John Shaw (c. 1831-July 1871) was an American oil driller, businessman and photographer. Shaw is best known for striking Canada's first oil gusher at Oil Springs on January 16, 1862. Shaw's oil gusher marked the beginning of the first oil boom in Enniskillen Township, as speculators rushed to Oil Springs seeking similar fortunes.

== Biography ==
=== The Shaw gusher ===
John Shaw was likely born in Port Huron, Michigan, and immigrated to Kingston, Province of Canada, before arriving in Enniskillen Township sometime in the early 1860s. Reportedly, after failing to find oil at a well somewhere in Enniskillen, Shaw travelled to Oil Springs in June 1861 and began to dig another well. For roughly seven months, Shaw worked the well despite not finding any oil. By January 1862, the oil venture had bankrupted him. According to reports at the time, on January 16, the day Shaw discovered the gusher, a local store refused to allow him to buy a pair of boots on credit. Following the embarrassing encounter, Shaw reportedly decided that if he was unsuccessful in striking oil by the end of the day, he would give up oil drilling and leave Enniskillen Township. Shaw then hit oil after digging through fifty feet of clay and drilling through 158 feet of rock. The blast shot oil 20 feet in the air and yielded 1,500 barrels for several days before dropping down to 670 barrels after the flow was contained by a system of pipes and oil tanks. In the four days it took to calm the flow, it is likely that thousands of barrels were lost as oil ran uncontrolled into the Black Creek. In the aftermath of Shaw's discovery, speculators rushed to Oil Springs, and there were an additional thirty-two wells drilled by the end of 1862.
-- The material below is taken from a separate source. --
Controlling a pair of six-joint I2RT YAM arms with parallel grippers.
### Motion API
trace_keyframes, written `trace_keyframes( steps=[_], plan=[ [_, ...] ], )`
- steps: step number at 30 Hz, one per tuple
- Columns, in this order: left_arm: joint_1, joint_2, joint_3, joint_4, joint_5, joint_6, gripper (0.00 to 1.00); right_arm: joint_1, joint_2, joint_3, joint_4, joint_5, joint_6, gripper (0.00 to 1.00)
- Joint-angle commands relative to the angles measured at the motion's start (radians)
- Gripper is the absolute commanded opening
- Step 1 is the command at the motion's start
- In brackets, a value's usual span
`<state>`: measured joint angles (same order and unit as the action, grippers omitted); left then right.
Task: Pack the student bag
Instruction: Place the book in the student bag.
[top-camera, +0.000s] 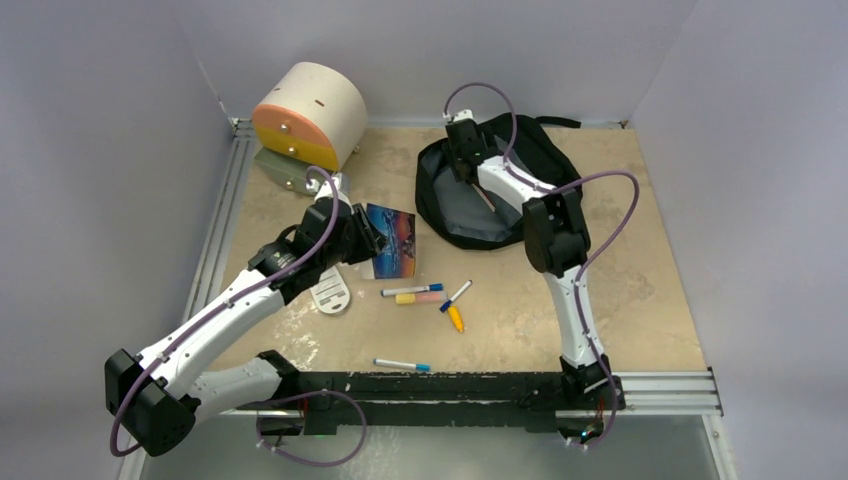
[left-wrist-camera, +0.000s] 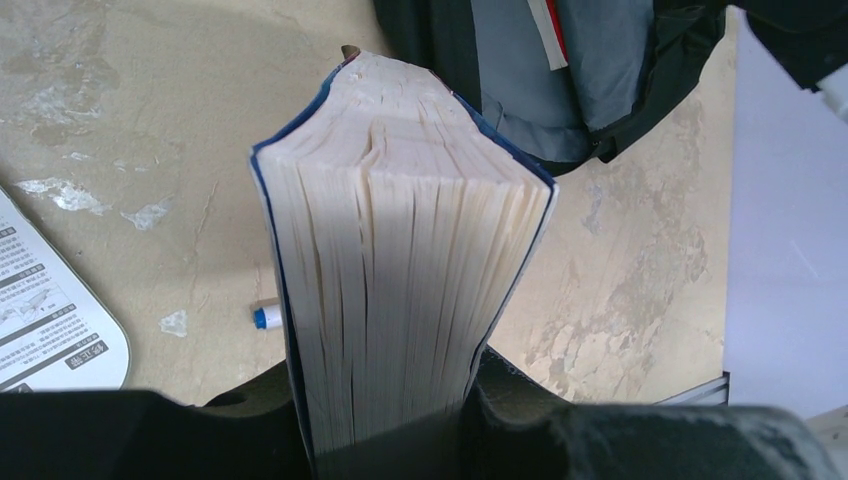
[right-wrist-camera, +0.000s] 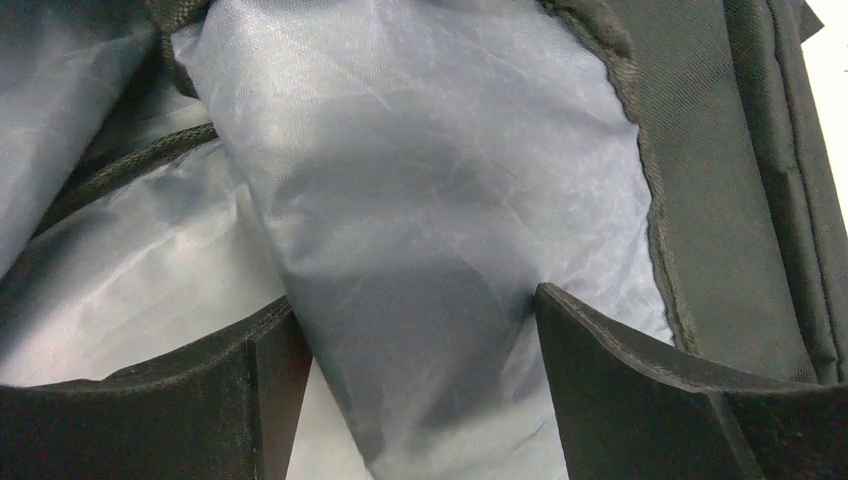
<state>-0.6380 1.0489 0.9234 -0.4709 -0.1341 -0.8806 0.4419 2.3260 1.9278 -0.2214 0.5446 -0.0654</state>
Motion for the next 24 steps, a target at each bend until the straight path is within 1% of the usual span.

After producing roughly 35,000 barrels of oil, the Shaw well petered out in early 1863 alongside 30 other wells in Oil Springs. The almost universal cessation of flowing oil in Oil Springs ended the region's first boom period as producers turned their attention to the question of supply.

=== Later life and death ===
On May 11, 1866, the Sarnia Observer reported that Shaw established another well near the original gusher's location to "give the old spot another good try over again."

On July 21, 1871, the Sarnia Observer reported that Shaw died in Petrolia. According to the obituary, Shaw had been struggling to make a living after the Shaw Well petered out and died in abject poverty.

== Shaw gusher controversy ==
Although the majority historical sources up into the 1940s credited John Shaw with the discovery of Canada's first gusher, contemporary scholarship often miscredits the discovery to Hugh Nixon Shaw, another oil producer who lived in Enniskillen Township. The confusion over who struck the Shaw gusher began with historian Robert Harkness, who claimed in his 1940 publication Makers of Oil History: 1850–1880 that a series of articles from the Toronto Globe named the discoverer as Hugh Nixon Shaw. In fact, the articles he cited were written months before the gusher was struck and discuss Hugh Nixon Shaw's distillation process. When the Toronto Globe began reporting on the gusher in January 1862, they identified the discoverer as a "Mr. Shaw, lately of Port Huron, Michigan, a daugerrean artist, and formerly of Kingston West," a description that fits John Shaw, not Hugh Nixon Shaw. Moreover, on February 5, 1862, the Globe directly credited John Shaw as the discoverer of the well. Despite Harkness' mistakes, his research influenced the work of other historians and journalists, who began to cite Hugh Nixon Shaw as the one responsible for Canada's first gusher.